Usefulness aside, variational calculus is a jewel in its own right. Mathematical poetry. The basic result can be written down in about half a page. Within that half page is nothing you can't understand if you've taken a couple semesters of calculus. But there are some impressive leaps of intuition on display, some of which lead to calculus contortions you might never thought possible. It's a little like hearing Eddie Van Halen play Eruption for the first time, just when you were getting a handle on Polly Wolly Doodle. This is calculus for grown-ups. I will do all I can to help, but if you have one doubt, one shadow along the way, you will be flung into the abyss like the knights crossing the footbridge at the end of Holy Grail. Make it to the other side, however, and the reward is great.

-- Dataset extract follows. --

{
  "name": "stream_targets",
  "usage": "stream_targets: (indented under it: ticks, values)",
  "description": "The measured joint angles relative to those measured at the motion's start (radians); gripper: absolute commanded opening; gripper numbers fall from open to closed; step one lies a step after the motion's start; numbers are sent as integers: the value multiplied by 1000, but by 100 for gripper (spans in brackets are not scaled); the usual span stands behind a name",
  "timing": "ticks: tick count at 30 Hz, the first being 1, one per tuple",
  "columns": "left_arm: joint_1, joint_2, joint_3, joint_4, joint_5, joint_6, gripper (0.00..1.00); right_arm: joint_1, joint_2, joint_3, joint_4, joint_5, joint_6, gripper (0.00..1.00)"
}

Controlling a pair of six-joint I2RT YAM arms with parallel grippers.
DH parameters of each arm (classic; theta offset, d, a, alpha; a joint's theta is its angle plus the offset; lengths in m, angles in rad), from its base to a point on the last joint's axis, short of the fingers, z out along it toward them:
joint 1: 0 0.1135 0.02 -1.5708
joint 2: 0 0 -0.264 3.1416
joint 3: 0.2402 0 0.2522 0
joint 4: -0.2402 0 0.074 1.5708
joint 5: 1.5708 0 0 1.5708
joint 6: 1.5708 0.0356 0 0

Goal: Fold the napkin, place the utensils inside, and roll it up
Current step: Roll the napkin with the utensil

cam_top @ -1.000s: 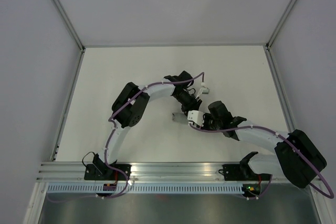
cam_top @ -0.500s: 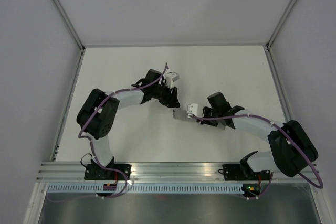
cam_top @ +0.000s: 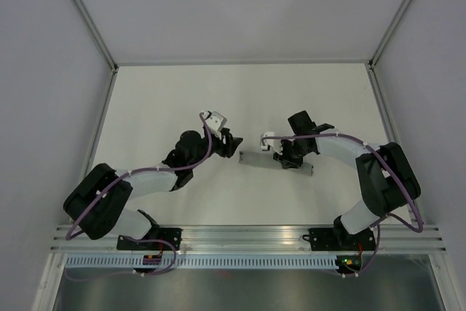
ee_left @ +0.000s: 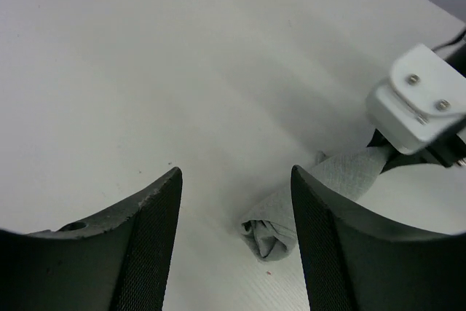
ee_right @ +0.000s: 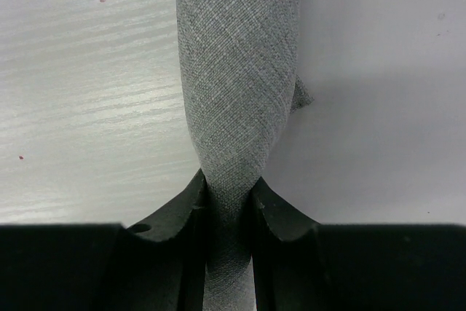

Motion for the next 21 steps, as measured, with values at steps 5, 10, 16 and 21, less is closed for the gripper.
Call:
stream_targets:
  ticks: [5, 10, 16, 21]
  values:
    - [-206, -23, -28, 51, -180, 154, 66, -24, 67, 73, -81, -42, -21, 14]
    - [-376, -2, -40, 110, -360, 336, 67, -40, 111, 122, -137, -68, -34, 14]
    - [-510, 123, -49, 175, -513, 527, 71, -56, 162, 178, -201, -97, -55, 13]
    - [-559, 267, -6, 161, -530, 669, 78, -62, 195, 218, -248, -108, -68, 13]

Enough cheerleading. Let's get on with the show.
Strange Derivatives
Before we go any further, a word on some unpleasantness that's about to happen.

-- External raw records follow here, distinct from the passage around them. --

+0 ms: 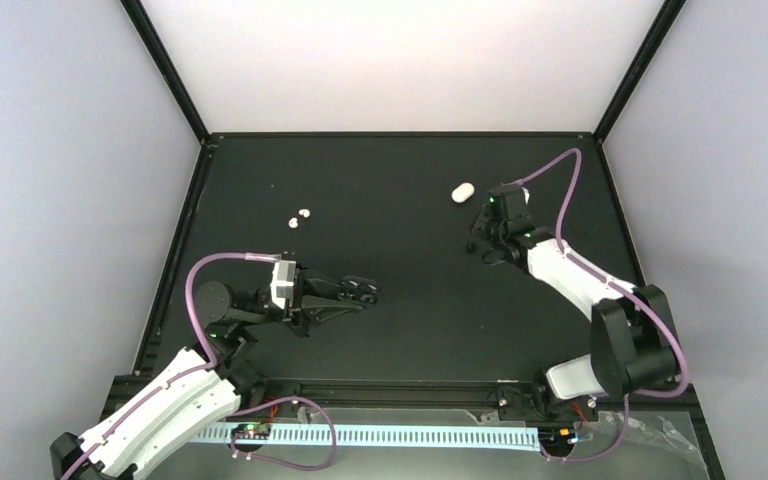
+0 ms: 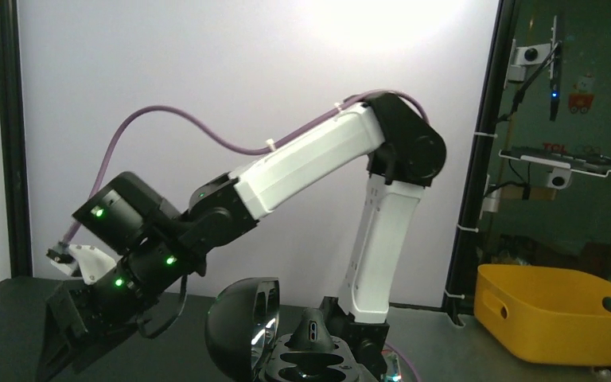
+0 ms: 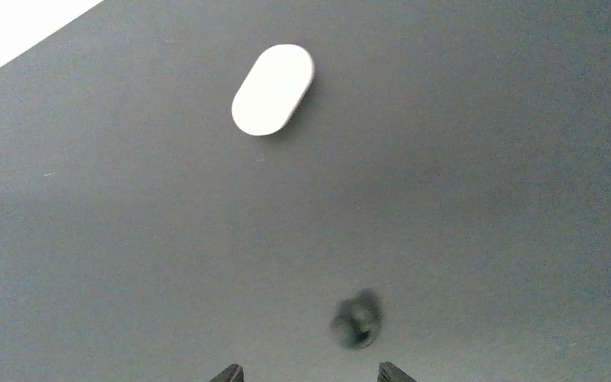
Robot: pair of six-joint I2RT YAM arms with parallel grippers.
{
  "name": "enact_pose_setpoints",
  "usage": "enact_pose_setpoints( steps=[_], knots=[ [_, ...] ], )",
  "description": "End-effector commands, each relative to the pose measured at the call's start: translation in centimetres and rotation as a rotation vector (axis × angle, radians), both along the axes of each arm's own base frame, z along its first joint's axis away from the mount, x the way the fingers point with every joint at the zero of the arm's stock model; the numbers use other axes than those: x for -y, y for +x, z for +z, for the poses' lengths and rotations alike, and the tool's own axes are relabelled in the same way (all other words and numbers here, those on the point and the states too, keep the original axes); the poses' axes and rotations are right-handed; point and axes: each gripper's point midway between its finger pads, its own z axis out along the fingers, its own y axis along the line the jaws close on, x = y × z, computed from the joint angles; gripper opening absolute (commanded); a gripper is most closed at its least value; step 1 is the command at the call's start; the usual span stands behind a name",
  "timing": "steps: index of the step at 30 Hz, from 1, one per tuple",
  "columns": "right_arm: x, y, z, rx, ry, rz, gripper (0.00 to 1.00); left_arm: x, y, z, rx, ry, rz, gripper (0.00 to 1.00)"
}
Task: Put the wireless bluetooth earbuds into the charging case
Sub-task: Open the charging case, then adjust the earbud at the center of the board.
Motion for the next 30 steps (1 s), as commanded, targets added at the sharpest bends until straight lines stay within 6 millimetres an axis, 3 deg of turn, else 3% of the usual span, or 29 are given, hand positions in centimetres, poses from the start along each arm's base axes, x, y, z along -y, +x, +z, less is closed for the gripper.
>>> enact_pose_setpoints(
  steps=[1, 12, 19, 30],
  knots=[
    [3.0, 2.7, -1.7, 0.002, -0.012, -0.139, 0.42, -0.2, -0.3, -0.2, 0.021, 0.008, 0.014, 0.02],
    [2.8, 3.2, -6.7, -0.118, -0.048, -0.116, 0.32, -0.2, -0.3, -0.8, 0.028, 0.018, 0.014, 0.02],
    [2.3, 3.3, -8.6, -0.163, -0.053, -0.091, 0.24, -0.1, -0.2, -0.9, 0.025, 0.023, 0.014, 0.02],
    [1.7, 3.3, -9.8, -0.190, -0.039, -0.059, 0.25, -0.1, -0.1, -1.0, 0.024, 0.025, 0.019, 0.02]
  ],
)
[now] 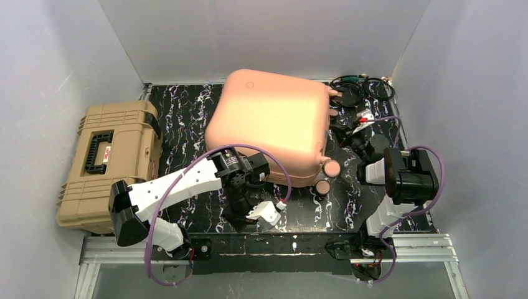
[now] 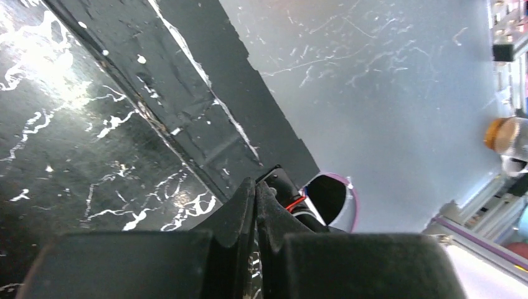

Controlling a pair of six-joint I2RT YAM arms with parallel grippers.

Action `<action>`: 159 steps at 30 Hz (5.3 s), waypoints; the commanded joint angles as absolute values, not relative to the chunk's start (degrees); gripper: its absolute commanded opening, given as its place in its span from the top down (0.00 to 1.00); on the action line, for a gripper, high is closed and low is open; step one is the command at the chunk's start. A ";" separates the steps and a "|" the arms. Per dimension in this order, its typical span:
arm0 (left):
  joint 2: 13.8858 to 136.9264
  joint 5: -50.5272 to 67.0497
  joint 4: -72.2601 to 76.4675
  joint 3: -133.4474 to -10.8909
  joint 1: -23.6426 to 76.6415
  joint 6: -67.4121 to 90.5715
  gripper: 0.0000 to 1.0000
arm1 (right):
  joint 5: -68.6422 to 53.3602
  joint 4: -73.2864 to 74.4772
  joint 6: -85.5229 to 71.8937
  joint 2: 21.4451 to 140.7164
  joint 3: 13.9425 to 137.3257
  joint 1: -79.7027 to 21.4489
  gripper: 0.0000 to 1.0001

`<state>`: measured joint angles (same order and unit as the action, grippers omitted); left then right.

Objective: Pack the luggage
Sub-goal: Zip the luggage at the center of the board.

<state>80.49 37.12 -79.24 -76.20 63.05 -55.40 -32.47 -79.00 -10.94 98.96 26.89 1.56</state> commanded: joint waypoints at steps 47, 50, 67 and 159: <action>107.60 28.62 -61.17 -119.84 62.71 -46.36 0.12 | -32.16 -70.24 13.41 71.43 12.86 -0.59 0.99; 109.95 24.44 -58.43 -120.99 63.48 -46.36 0.11 | -33.44 -69.61 13.43 71.01 12.89 3.05 0.99; 117.08 11.94 -57.26 -118.15 66.89 -51.70 0.54 | -37.59 -68.74 13.08 69.27 12.57 7.99 0.99; 95.09 31.06 -80.03 -103.59 60.18 -46.18 1.00 | -75.21 81.50 116.56 105.39 60.23 20.00 0.06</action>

If I tell you y(x) = sin(x) and ask for dy/dx you would probably be insulted. Clearly, dy/dx = cos(x). Instead, if I ask what is dy/d(sin(x)), you may be less insulted and more confused. Are you crazy, woman? perhaps you are thinking, which is what I thought the first time I came across this in the classroom.

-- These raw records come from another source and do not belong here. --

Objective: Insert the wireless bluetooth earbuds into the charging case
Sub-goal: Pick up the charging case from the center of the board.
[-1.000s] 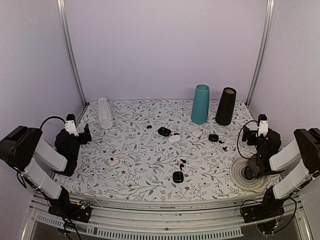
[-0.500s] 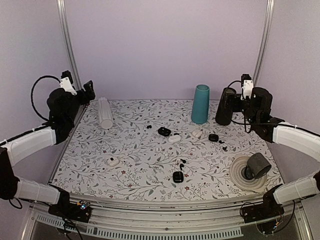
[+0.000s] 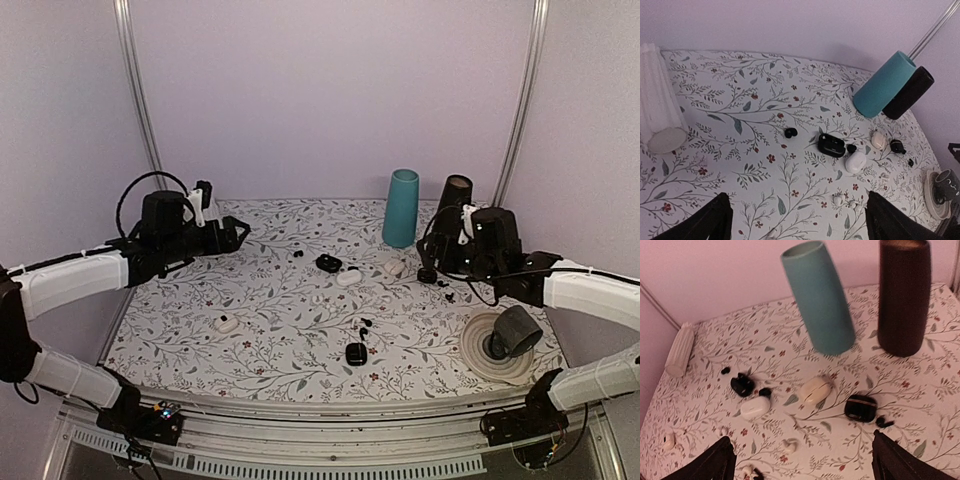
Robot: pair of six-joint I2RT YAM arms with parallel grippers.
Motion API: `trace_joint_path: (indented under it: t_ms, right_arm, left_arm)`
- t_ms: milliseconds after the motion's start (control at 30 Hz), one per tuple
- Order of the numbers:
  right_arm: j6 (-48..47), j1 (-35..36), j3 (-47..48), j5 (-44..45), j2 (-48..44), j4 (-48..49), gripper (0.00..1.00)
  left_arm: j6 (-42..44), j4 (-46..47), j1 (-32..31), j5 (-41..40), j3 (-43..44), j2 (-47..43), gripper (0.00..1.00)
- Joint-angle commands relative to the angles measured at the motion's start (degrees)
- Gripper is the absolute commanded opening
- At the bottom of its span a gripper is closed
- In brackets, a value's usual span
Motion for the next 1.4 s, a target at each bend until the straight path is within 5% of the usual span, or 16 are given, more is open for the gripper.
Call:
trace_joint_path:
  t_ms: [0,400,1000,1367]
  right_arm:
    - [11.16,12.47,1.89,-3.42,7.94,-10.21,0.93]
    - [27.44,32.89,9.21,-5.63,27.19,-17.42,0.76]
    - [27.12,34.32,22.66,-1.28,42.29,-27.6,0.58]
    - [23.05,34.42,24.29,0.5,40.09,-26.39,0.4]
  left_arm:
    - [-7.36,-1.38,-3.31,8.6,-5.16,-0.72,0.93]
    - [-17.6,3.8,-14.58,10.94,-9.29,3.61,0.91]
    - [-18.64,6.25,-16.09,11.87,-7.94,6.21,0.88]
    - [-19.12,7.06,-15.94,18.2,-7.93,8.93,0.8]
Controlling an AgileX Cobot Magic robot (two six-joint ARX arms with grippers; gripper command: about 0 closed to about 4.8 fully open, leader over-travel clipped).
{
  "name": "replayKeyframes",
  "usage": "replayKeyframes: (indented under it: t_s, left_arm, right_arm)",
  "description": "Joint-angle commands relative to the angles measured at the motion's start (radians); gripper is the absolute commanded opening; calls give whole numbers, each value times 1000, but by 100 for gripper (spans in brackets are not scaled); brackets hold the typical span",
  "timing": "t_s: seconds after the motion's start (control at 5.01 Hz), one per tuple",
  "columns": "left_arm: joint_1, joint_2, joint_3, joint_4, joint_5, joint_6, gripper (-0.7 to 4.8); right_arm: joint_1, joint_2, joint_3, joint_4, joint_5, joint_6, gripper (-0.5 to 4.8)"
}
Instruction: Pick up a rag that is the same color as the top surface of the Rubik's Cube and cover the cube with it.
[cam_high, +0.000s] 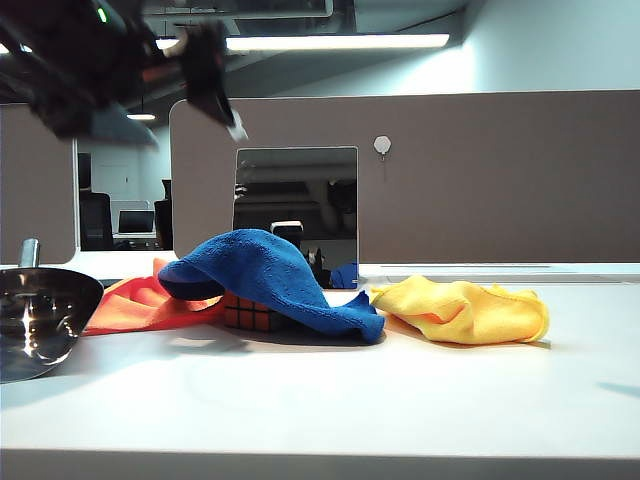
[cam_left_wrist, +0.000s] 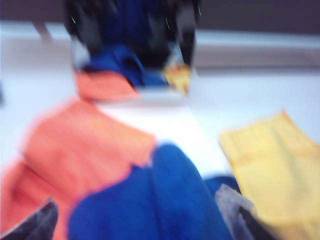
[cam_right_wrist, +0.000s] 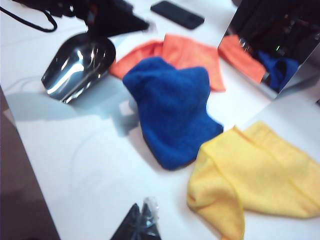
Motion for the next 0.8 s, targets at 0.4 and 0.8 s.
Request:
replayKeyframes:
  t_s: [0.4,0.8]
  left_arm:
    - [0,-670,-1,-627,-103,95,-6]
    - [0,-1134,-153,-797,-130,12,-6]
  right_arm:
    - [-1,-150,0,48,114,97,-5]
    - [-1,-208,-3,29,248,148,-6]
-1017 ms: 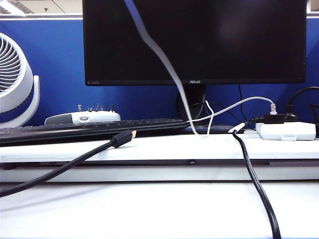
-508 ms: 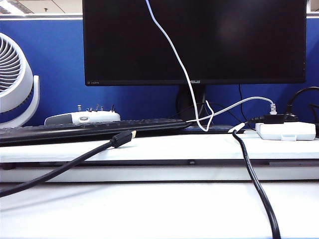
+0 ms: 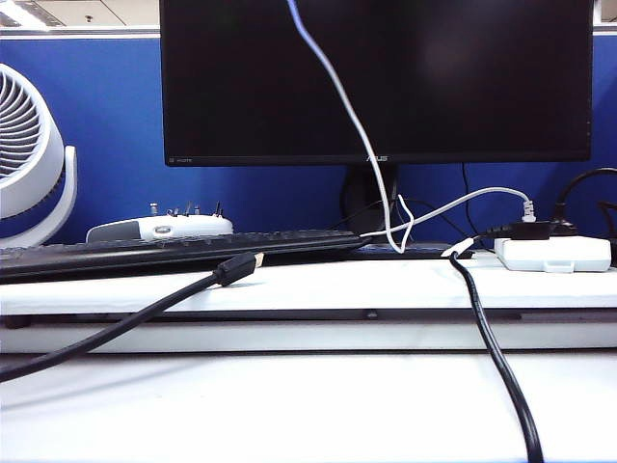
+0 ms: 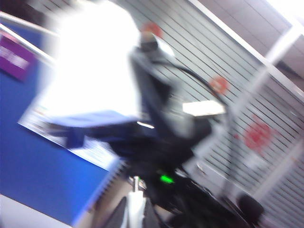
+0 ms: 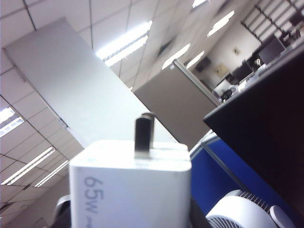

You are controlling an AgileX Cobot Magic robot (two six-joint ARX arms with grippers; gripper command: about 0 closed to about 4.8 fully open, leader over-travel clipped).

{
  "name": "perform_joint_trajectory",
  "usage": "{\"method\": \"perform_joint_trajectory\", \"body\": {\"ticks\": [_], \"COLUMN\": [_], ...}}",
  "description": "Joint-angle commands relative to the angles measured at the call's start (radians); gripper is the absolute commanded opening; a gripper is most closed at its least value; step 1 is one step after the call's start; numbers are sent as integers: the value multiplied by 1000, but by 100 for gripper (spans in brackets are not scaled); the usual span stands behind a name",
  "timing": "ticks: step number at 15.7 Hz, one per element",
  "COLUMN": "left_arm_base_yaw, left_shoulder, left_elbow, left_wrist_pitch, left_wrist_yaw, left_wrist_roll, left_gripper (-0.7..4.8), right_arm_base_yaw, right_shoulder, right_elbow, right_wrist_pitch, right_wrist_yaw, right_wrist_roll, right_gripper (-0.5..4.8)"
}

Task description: Pick up the Type-C charging cable and the charging base, insert one end of the Type-C charger into the corresponding slot on the base, and finally place the plugged-in charger back on the table.

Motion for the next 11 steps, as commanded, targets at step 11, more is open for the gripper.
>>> {"method": "perform_joint_trajectory", "body": {"ticks": [11], "left_arm_base_yaw": [-26], "left_shoulder": [-3], "left_elbow": [3], "left_wrist_pitch": [51], "left_wrist_yaw": [-1], "left_wrist_roll": [-116], "left_gripper": [-6], "right_arm_base_yaw": [1], "right_shoulder": [4], "right_elbow": [6], "right_wrist_pitch": [72], "right_wrist_yaw": [-147], "right_wrist_roll": [7], "right_gripper": [-6]}}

One way forward is to think about the meaning of the derivative. If we change the independent variable a little, the function also changes a little. The ratio of those changes is (approximately) the derivative. If sin(x) changes by, say, one unit, and y = sin(x), then y also changes by one unit. This suggests that dy/d(sin(x)) is 1. (The derivative dy/dx -- our first example -- is a more complicated because the change in y now depends on the value of x. As we already know, that dependency is cos(x) and we have dy/dx = cos(x).)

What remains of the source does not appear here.